### [Data excerpts]
((

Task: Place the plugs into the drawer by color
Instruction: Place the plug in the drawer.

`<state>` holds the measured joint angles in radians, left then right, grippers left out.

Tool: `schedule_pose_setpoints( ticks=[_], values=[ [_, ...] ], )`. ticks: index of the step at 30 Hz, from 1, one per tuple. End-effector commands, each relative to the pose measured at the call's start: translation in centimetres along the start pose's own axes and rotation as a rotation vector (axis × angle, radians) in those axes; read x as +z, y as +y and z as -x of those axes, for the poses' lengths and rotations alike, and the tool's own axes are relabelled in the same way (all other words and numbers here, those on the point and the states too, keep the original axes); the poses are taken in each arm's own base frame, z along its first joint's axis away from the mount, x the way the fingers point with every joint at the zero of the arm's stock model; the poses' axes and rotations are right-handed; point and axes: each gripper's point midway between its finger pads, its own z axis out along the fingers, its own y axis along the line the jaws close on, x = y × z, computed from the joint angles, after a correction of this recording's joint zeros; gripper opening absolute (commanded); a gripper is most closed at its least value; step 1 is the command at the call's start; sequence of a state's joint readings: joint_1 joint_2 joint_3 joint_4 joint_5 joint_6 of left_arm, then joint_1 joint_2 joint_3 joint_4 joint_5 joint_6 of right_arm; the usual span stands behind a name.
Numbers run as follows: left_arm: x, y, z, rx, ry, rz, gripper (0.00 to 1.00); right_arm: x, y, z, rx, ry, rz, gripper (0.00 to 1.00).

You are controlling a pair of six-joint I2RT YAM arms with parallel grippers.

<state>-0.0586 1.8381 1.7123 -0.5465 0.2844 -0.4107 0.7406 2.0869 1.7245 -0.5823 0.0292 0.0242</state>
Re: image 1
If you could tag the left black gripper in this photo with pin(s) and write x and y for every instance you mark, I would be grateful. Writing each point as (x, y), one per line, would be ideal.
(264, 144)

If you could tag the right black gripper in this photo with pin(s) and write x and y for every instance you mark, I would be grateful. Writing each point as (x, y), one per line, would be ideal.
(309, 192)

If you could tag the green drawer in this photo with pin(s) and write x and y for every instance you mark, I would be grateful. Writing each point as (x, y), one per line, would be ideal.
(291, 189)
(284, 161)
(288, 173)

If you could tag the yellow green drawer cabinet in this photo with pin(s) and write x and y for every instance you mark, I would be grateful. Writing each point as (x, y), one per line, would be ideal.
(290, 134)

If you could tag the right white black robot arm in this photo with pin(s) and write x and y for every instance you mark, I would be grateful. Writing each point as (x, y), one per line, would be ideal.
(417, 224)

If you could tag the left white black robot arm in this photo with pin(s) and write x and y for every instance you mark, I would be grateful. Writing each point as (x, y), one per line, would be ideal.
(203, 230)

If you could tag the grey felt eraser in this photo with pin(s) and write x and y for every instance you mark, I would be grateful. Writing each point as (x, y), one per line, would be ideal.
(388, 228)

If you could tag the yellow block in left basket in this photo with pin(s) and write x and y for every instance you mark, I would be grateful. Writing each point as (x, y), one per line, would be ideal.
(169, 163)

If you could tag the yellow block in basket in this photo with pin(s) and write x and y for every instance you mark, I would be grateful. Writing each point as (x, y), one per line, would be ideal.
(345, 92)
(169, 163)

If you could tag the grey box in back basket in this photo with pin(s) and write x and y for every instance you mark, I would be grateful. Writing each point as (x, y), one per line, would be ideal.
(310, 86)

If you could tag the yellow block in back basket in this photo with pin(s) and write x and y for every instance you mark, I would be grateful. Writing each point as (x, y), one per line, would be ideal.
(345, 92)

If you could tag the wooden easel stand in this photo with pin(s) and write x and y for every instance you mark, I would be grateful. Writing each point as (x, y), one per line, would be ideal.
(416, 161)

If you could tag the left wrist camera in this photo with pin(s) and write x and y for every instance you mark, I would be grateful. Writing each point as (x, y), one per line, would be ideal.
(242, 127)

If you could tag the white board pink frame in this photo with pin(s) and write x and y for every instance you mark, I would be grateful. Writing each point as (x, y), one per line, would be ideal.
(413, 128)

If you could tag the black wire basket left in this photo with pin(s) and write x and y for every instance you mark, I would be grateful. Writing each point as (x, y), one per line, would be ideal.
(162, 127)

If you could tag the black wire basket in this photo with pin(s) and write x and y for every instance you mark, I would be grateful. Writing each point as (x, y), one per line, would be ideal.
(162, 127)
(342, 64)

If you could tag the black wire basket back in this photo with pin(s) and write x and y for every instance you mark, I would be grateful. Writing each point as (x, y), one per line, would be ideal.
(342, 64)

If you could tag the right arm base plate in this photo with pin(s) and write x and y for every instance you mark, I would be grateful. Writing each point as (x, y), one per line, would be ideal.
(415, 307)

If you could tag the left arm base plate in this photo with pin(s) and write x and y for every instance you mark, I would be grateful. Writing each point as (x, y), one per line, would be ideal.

))

### [Work item]
Please reply with an exact copy of the lines above, starting at the first and ending at the line that holds "grippers left out.".

### [Written answer]
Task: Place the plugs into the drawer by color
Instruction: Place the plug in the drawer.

`<state>` holds the measured joint angles in radians, left then right, grippers left out.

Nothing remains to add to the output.